Saturday, October 22, 2011

Hiking Mount Pilchuck: A Mountain of Firsts

It all started on a cool, misty summer day when I was just nine years old. That day ever-cheerful camp counselor Marge led a group of girls from Hidden Valley Camp up Mount Pilchuck. Thus began my lifelong love of the mountains, hiking, and the verdant evergreen forests of the Pacific Northwest. 

We began ascending through dense forest, then up a subalpine rocky trail, and finally scrambled over a pile of huge slate boulders to a weathered old fire lookout enshrouded in clouds on the summit. 
We couldn’t see much past the big windows of the lookout, where we huddled inside eating peanut butter and jelly sandwiches. But I was hooked. What was out there to see beyond the whiteout surrounding us? I wanted to come back.

Historic Mt. Pilchuck Fire Lookout
Since then I’ve hiked up many peaks and along miles of trails throughout the Cascade Mountains and in far-flung places like New Zealand, Bhutan, and the Italian Alps. But Mount Pilchuck was my first. And what girl can forget her first?

Recently I had the pleasure of taking fellow blogger Tea of Tea & Cookies on her first hike in the Cascades to—you guessed it—Mount Pilchuck.
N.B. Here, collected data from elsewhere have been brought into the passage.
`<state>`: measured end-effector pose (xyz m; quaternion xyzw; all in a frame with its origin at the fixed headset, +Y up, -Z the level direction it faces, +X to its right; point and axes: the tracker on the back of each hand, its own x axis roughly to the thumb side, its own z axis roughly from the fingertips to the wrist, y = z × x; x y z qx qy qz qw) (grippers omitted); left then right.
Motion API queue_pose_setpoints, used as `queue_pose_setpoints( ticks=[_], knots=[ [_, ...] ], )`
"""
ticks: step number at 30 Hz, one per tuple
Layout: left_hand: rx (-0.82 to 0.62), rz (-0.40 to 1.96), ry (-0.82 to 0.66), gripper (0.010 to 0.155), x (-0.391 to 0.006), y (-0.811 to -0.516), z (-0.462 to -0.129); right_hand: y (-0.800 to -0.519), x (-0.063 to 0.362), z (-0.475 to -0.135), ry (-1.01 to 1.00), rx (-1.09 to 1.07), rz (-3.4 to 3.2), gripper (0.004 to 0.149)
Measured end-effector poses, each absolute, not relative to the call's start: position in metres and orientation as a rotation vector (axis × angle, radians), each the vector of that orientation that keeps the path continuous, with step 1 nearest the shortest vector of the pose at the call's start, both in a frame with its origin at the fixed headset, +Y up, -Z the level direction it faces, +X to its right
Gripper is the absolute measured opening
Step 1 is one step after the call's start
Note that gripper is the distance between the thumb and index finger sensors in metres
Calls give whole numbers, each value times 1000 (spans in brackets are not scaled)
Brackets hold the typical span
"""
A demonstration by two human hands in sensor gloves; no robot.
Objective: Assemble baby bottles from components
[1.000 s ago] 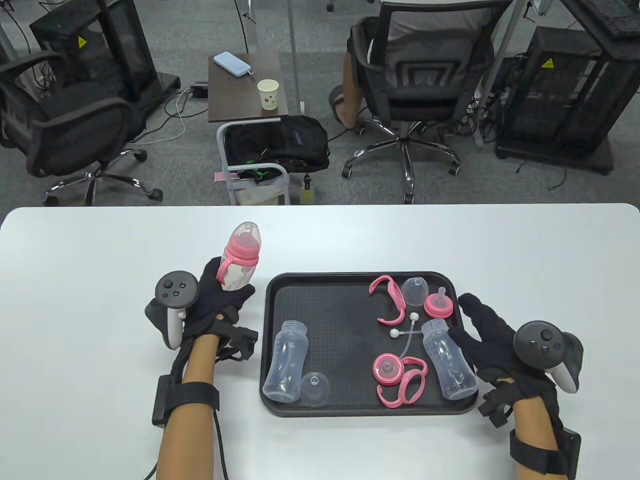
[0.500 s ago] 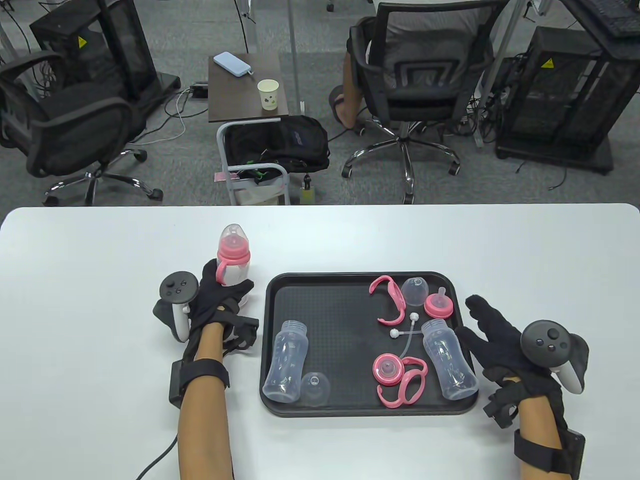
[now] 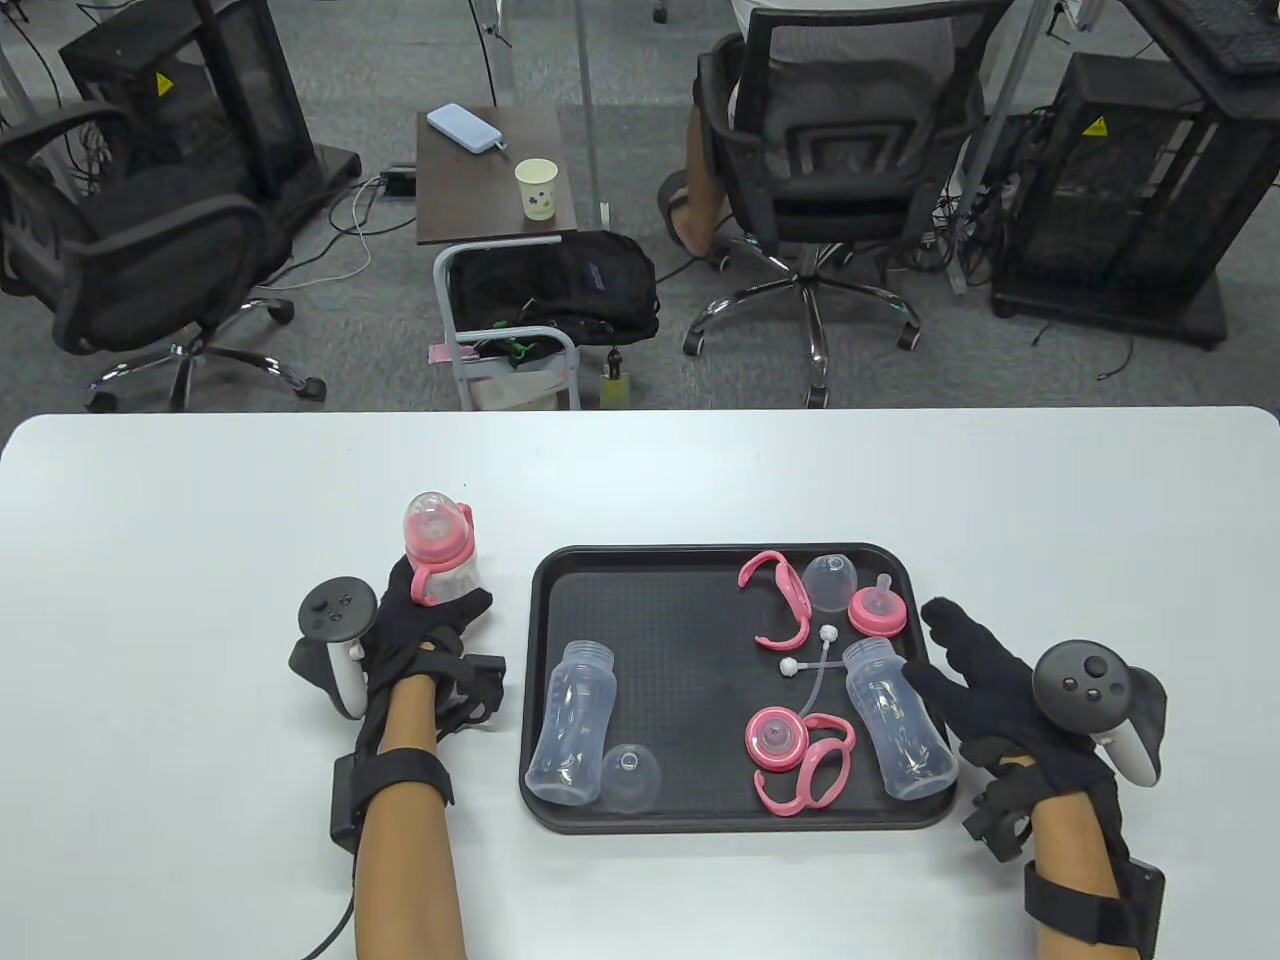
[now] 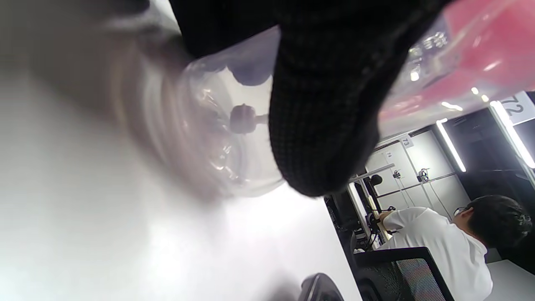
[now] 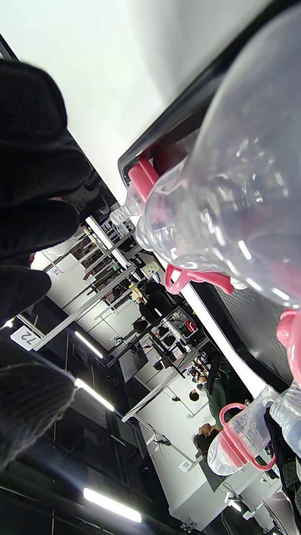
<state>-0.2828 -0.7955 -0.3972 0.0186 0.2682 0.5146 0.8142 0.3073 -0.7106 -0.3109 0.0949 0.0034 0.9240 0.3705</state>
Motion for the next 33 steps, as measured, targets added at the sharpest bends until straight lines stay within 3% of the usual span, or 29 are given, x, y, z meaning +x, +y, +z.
queue_pose_setpoints(
  ticks=[5, 12, 22, 29, 33],
  knots=[
    [31, 1118, 561, 96, -287, -796, -388, -711, 307, -311, 27, 248, 2359, 78],
    [26, 1049, 542, 95, -295, -791, -349, -708, 317, -309, -12, 225, 2306, 77],
    [-145, 873, 527, 95, -305, -745, -288, -706, 320, -306, -10, 238, 2261, 73],
    [-204, 730, 378, 94, -252, -687, -278, -708, 318, -307, 9, 253, 2247, 72],
    [-254, 600, 339, 98, -205, -677, -291, -709, 316, -307, 20, 259, 2247, 72]
  ],
)
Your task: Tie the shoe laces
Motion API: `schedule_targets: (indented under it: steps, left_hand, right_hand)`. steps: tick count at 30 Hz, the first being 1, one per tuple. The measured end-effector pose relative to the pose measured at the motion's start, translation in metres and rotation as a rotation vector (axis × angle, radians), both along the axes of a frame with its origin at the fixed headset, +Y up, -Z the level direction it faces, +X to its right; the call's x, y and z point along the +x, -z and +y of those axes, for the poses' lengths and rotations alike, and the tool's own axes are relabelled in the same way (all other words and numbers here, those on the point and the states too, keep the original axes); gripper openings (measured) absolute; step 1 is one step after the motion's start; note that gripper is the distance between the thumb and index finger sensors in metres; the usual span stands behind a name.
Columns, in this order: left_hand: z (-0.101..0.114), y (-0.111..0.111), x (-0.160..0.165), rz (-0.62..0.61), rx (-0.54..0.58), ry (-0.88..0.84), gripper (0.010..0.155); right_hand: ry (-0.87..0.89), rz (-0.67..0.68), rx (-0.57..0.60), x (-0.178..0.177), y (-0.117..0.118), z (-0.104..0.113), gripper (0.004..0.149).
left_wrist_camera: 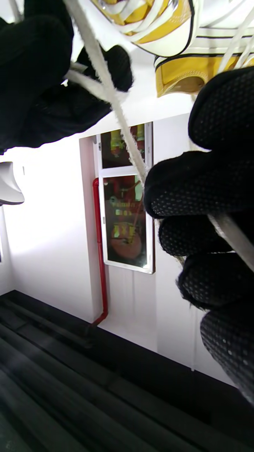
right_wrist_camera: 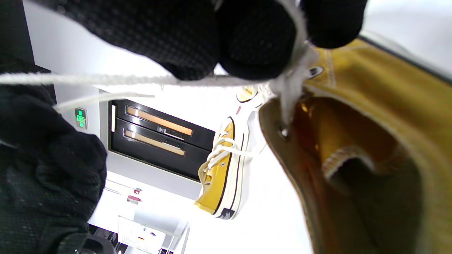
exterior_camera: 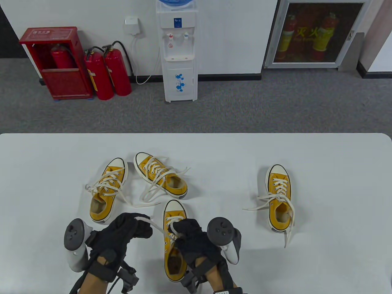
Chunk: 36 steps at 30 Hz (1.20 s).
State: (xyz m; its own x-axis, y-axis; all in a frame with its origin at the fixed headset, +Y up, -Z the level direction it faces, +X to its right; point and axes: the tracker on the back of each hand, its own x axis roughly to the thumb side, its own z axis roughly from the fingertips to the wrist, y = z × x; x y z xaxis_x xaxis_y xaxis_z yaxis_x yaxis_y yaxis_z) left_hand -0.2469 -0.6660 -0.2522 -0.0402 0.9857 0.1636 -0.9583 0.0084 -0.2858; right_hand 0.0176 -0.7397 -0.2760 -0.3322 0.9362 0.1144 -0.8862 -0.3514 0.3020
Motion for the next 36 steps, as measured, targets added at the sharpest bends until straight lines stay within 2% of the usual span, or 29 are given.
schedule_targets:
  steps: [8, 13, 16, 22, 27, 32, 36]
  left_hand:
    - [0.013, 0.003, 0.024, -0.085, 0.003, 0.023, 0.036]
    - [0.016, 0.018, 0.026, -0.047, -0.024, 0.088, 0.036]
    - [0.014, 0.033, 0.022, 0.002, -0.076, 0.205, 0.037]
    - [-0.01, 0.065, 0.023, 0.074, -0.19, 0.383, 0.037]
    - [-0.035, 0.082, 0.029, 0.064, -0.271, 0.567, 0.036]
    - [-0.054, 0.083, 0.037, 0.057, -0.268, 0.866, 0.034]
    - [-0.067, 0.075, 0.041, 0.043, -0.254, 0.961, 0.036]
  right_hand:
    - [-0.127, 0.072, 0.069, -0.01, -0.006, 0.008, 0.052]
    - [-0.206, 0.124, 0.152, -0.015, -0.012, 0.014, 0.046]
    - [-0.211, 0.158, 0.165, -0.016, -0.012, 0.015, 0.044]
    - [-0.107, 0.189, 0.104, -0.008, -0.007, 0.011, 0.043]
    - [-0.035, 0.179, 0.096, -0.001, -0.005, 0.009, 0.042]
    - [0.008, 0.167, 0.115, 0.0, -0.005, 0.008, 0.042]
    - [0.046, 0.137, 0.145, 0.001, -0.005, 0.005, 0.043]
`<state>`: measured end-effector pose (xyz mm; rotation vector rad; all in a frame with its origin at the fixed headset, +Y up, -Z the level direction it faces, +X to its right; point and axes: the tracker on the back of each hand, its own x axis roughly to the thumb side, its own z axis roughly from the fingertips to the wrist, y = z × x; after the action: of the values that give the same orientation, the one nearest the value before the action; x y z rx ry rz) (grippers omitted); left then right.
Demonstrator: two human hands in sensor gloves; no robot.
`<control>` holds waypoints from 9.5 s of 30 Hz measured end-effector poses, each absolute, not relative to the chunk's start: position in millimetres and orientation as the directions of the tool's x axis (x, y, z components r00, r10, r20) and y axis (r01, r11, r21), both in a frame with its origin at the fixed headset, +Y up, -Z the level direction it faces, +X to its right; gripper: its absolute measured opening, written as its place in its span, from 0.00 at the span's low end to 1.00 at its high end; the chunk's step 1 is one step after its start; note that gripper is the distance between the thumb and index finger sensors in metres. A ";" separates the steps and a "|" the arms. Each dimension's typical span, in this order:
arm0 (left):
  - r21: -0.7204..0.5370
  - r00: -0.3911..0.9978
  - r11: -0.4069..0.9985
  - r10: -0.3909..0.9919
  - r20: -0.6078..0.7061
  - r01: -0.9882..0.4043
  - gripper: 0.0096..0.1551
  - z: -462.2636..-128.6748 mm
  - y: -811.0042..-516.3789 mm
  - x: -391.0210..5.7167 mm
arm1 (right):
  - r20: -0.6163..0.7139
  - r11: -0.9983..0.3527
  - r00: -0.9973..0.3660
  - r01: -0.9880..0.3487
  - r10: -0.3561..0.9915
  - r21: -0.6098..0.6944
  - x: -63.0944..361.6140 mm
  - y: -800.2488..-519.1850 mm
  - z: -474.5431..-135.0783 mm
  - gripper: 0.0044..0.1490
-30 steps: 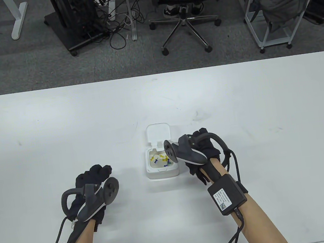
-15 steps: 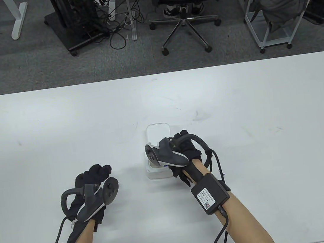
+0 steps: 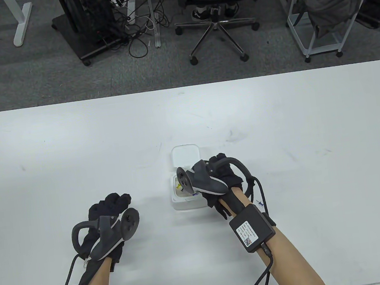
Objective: Press to open box and store push pins
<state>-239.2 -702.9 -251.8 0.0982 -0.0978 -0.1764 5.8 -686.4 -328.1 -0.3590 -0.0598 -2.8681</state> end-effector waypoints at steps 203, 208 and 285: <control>0.100 0.981 0.981 -0.178 0.083 0.169 0.32 -252.2 -700.9 -239.8 | 0.275 -0.981 -0.944 0.193 -0.181 0.017 63.7 -714.9 -301.0 0.29; 0.097 0.981 0.981 -0.175 0.084 0.167 0.32 -252.1 -701.4 -239.9 | 0.268 -0.986 -0.951 0.164 -0.158 0.001 48.1 -700.6 -312.0 0.29; 0.106 0.981 0.978 -0.185 0.060 0.178 0.32 -244.5 -703.5 -243.5 | -0.001 -0.967 -0.970 0.242 -0.243 0.082 137.0 -761.8 -272.1 0.30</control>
<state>-243.5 -703.5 -244.5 0.1006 -0.0694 -0.1825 137.0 -761.8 -272.1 0.0158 -0.1183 -2.8938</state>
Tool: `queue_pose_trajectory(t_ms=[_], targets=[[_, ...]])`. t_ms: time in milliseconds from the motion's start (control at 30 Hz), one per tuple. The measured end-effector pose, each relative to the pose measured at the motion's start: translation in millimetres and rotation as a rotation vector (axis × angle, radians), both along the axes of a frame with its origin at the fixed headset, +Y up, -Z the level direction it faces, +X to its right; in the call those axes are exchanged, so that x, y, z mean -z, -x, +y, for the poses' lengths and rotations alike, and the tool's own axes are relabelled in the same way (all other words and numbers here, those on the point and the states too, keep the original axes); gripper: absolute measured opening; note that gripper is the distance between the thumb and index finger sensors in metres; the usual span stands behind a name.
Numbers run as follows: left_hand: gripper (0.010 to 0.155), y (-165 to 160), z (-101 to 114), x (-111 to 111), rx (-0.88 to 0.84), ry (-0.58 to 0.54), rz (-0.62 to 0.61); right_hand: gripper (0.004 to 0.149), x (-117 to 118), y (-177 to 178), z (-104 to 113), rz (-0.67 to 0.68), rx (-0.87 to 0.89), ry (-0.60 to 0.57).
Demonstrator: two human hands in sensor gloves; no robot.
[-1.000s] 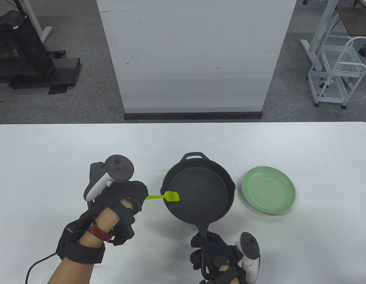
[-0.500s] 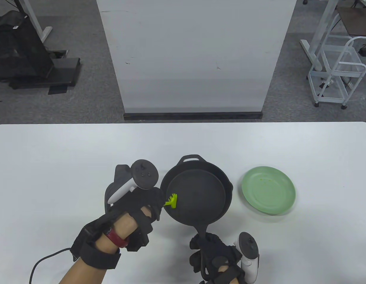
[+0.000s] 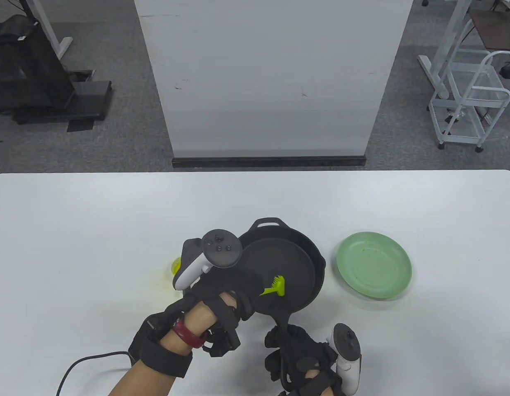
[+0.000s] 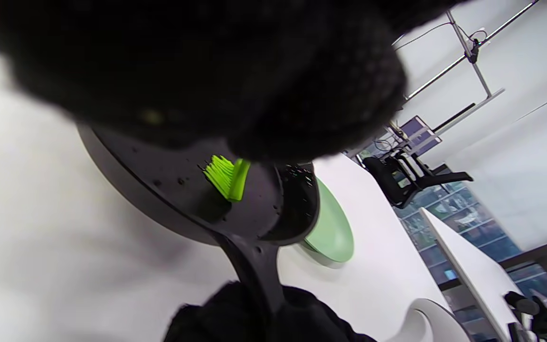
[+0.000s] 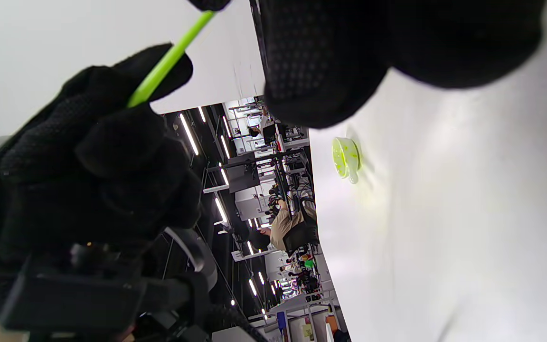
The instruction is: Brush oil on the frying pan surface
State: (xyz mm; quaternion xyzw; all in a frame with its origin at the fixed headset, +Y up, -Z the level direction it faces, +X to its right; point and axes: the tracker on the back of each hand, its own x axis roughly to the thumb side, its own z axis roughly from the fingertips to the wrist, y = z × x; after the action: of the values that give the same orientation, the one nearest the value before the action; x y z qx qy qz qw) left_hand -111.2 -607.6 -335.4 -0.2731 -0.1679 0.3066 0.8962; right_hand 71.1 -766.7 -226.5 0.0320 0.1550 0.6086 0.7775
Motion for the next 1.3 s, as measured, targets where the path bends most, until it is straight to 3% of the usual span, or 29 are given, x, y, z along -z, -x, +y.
queue_pose_trajectory(t_ms=[267,500,700,1033,1300], targets=[[0.051,-5.3,-24.6,8.7,-0.164,0.075,0.033,0.054,0.6,-0.8,1.1,0.005,0.005,-0.003],[0.051,-1.1,-27.0,15.8,-0.278,0.125,0.02,0.053,1.7,-1.5,1.8,0.017,0.019,-0.012],[0.05,17.9,-27.7,20.0,-0.132,0.165,-0.003,0.054,1.8,-1.8,1.6,0.008,0.012,-0.01],[0.048,66.7,-25.3,30.6,-0.017,0.185,0.065,0.054,1.5,-2.0,1.6,0.003,0.014,-0.001],[0.048,91.5,-10.1,30.5,0.138,0.158,0.087,0.054,0.9,-2.1,1.0,-0.007,0.014,0.015]])
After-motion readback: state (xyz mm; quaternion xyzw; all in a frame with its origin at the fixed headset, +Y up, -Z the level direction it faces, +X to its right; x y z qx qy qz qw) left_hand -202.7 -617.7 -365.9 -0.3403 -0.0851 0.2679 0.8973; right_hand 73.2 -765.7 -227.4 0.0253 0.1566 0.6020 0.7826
I figured she might as well walk through a beautiful forest, enjoy dramatic subalpine scenery, and get spectacular panoramic views on this hike not much more than an hour from Seattle.



Tea has spent a lot of time hiking and backpacking in California’s Trinity Alps and Sierra Nevada Mountains, but is a relative newcomer to Seattle. Like a good outdoorswomen, she was well-prepared when I picked her up, even bringing sweet little homemade scones and a small jar of her peach-blackberry jam to share with me.

I, on the other hand, was not so prepared. As we neared the turnoff onto the access road from the Mountain Loop Highway east of Everett, it hit me.  Another first—I forgot to bring my hiking boots!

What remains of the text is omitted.